#### [WHAT TO PRODUCE]
Could you transcribe the entries below exactly, without any of the pictures?

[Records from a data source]
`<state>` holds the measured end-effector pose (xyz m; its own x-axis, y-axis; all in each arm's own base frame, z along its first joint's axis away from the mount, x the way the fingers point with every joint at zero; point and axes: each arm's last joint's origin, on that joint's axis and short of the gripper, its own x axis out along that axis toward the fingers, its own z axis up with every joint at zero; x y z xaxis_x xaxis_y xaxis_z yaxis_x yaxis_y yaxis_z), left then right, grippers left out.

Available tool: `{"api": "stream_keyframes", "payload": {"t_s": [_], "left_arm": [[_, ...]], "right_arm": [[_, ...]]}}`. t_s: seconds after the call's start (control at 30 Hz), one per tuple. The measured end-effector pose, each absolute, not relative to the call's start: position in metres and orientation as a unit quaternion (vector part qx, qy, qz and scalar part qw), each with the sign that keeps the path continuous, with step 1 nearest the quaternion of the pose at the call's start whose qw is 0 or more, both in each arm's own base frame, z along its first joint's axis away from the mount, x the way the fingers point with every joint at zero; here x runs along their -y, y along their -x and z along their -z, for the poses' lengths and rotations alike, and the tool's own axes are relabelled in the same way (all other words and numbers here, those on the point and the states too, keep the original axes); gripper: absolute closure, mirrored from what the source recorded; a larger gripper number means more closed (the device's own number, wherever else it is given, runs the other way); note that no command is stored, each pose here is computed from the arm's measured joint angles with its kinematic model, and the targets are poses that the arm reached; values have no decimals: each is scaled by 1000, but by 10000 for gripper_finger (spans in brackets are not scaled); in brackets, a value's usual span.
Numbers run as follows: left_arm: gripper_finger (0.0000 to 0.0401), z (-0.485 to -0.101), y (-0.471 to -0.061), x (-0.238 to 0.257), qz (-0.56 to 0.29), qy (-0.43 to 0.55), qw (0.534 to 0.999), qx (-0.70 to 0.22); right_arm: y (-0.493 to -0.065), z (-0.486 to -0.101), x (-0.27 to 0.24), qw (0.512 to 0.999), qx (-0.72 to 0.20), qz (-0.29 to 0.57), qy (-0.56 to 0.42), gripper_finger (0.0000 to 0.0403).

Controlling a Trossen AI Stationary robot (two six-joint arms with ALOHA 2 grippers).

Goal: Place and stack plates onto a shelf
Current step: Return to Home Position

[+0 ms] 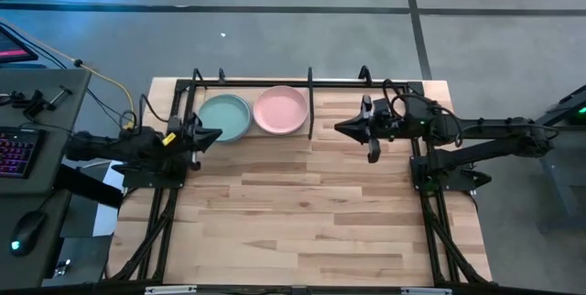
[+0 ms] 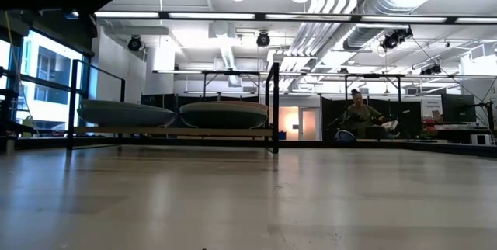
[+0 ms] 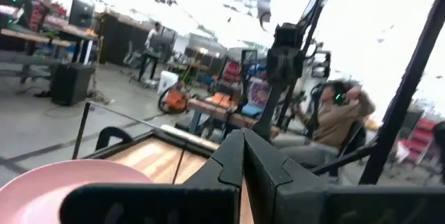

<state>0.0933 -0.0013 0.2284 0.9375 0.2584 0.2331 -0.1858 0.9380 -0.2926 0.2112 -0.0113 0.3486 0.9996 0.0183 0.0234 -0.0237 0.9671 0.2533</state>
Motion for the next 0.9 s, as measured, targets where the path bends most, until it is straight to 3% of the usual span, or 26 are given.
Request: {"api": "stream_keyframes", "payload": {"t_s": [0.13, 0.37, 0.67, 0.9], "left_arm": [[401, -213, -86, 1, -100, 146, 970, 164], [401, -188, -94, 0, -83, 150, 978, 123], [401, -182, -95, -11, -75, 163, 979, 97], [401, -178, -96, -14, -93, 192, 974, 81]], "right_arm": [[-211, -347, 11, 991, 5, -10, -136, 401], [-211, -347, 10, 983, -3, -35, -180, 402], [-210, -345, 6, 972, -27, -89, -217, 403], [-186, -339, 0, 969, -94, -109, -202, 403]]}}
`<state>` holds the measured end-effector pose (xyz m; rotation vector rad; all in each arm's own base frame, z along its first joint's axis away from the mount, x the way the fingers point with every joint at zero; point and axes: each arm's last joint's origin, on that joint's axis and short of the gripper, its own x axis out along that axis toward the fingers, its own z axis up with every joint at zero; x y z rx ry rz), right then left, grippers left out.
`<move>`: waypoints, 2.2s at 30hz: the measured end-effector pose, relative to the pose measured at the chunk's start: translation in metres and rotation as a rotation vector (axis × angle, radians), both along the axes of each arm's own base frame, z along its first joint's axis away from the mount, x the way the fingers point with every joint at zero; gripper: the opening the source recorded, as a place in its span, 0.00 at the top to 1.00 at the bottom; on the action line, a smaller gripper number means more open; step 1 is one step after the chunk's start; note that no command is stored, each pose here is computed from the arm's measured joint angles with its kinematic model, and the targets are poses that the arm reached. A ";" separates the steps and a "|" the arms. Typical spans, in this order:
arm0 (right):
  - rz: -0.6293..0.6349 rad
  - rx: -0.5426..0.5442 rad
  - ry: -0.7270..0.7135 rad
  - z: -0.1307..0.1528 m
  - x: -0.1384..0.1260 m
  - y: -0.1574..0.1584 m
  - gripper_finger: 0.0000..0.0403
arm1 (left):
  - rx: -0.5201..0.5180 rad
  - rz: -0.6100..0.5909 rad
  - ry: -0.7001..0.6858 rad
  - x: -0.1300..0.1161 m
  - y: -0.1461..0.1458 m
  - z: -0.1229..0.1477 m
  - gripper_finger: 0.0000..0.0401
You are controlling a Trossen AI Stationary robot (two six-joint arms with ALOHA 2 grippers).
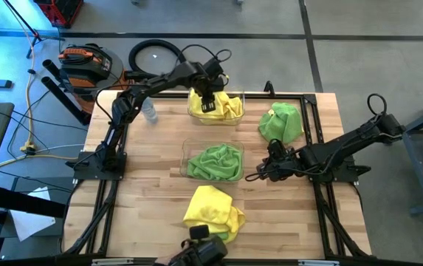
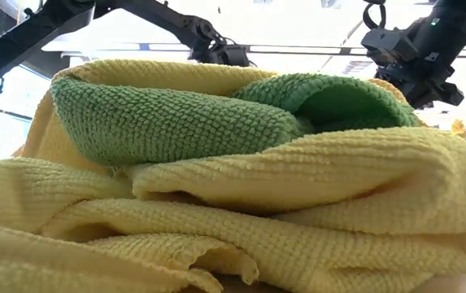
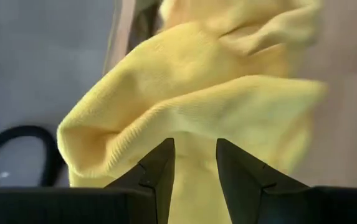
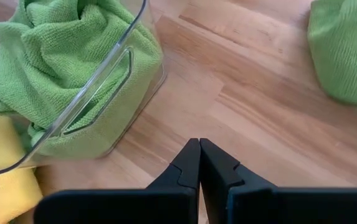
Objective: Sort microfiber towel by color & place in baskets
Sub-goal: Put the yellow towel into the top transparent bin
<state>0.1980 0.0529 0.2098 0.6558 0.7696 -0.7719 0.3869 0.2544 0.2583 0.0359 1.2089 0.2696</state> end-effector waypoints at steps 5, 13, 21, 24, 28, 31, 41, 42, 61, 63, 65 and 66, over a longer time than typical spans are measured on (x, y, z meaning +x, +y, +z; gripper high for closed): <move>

#### [SOLUTION FOR THIS EXERCISE]
`<state>` holds the measured end-effector pose (xyz m; its own x-axis, y-axis; all in each arm's own base frame, z along its first joint's axis away from the mount, x the way the fingers point with every joint at zero; point and axes: each arm's last joint's origin, on that joint's axis and short of the gripper, its own x axis out along that axis toward the fingers, its own z axis up with every joint at zero; x y z xaxis_x xaxis_y xaxis_z yaxis_x yaxis_y yaxis_z), left then right, grippers left out.

Available tool: `{"api": "stream_keyframes", "payload": {"t_s": [_], "left_arm": [[_, ...]], "right_arm": [[_, ...]]}}`. t_s: seconds after the call's start (control at 30 Hz), one per tuple. The measured end-effector pose, each absolute, not relative to the call's start: position in metres and orientation as a unit quaternion (vector part qx, qy, qz and scalar part qw), each with the sign that keeps the path continuous, with step 1 nearest the quaternion of the pose at the call's start whose qw is 0 or more, both in each arm's own base frame, z along its first joint's axis away from the mount, x the way the fingers point with every joint at zero; here x runs along their -y, y along their -x and z along their -z, for the poses' lengths and rotations alike, and the tool's own axes are relabelled in the same way (all other words and numbers here, those on the point and the states too, keep the original axes); gripper: absolute closure, mirrored from what the source recorded; a larger gripper number means more closed (the device's own number, wherever else it is given, runs the other way); note that no command is stored, each pose here is computed from the arm's measured joint angles with its kinematic model, and the targets are poses that the arm reached; values have no decimals: each is scaled by 1000, but by 10000 for gripper_finger (spans in brackets are not scaled); in brackets, a value's usual span.
Numbers run as follows: left_arm: gripper_finger (0.0000 to 0.0401), z (-0.485 to -0.101), y (-0.471 to -0.061), x (-0.238 to 0.257), qz (-0.56 to 0.29), qy (-0.43 to 0.55), qw (0.534 to 0.999), qx (-0.70 to 0.22); right_arm: y (-0.493 to -0.065), z (-0.486 to -0.101), x (-0.27 to 0.24), qw (0.512 to 0.999), qx (-0.72 to 0.20), qz (-0.29 to 0.57), qy (-0.56 to 0.42), gripper_finger (0.0000 to 0.0403).

Controlling a Trossen AI Stationary robot (two six-joint arms with ALOHA 2 grippers).

Goal: Place and stack plates onto a shelf
Current step: Return to Home Position

[+0 ms] 
[+0 ms] 
[+0 ms] 

<state>0.0933 -0.0013 0.2284 0.9375 0.2584 0.2331 -0.1858 0.9380 -0.2926 0.2112 -0.0113 0.3486 0.9996 0.0183 0.0234 -0.0237 0.9671 0.2533</state>
Motion for the next 0.9 s, as measured, targets where the path bends most, until it is straight to 3% of the usual span, or 26 are given.
Request: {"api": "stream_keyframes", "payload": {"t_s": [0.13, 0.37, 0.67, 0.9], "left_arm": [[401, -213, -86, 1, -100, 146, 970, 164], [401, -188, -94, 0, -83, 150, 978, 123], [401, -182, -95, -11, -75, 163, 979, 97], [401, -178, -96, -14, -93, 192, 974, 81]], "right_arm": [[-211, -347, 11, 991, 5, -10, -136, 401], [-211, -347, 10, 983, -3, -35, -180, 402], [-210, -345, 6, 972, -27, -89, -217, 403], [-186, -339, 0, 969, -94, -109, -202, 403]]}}
`<state>` holds the measured end-effector pose (xyz m; rotation vector rad; all in each arm's own base frame, z along its first joint's axis away from the mount, x the way the fingers point with every joint at zero; point and axes: each arm's last joint's origin, on that joint's axis and short of the gripper, its own x axis out along that axis toward the fingers, its own z axis up with every joint at zero; x y z rx ry rz), right then left, grippers left out.
`<move>`: waypoints, 2.2s at 30hz: the measured end-effector pose, relative to the pose measured at the chunk's start: translation in metres and rotation as a rotation vector (axis × angle, radians), both along the axes of each arm's own base frame, z along its first joint's axis away from the mount, x the way the fingers point with every joint at zero; gripper: the opening the source recorded, as a place in its span, 0.00 at the top to 1.00 at the bottom; on the action line, a smaller gripper number means more open; step 1 is one step after the chunk's start; note that no command is stored, each pose here is computed from the arm's measured joint angles with its kinematic model, and the targets are poses that the arm reached. A ";" separates the steps and a "|" the arms. Typical spans, in this order:
arm0 (right):
  - rz: -0.6293..0.6349 rad
  - rx: -0.5426..0.5442 rad
  - ry: -0.7270..0.7135 rad
  - z: -0.1307..0.1528 m
  - x: -0.1384..0.1260 m
  - y: -0.1574..0.1584 m
  - gripper_finger: 0.0000..0.0403
arm1 (left):
  - rx: -0.5201..0.5180 rad
  - rz: -0.6100..0.5909 rad
  - ry: -0.7001..0.6858 rad
  - x: -0.1300..0.1161 m
  - y: -0.1461..0.1458 m
  - z: -0.1229..0.1477 m
  - gripper_finger: 0.0000..0.0401
You are controlling a Trossen AI Stationary robot (two six-joint arms with ALOHA 2 grippers).
Objective: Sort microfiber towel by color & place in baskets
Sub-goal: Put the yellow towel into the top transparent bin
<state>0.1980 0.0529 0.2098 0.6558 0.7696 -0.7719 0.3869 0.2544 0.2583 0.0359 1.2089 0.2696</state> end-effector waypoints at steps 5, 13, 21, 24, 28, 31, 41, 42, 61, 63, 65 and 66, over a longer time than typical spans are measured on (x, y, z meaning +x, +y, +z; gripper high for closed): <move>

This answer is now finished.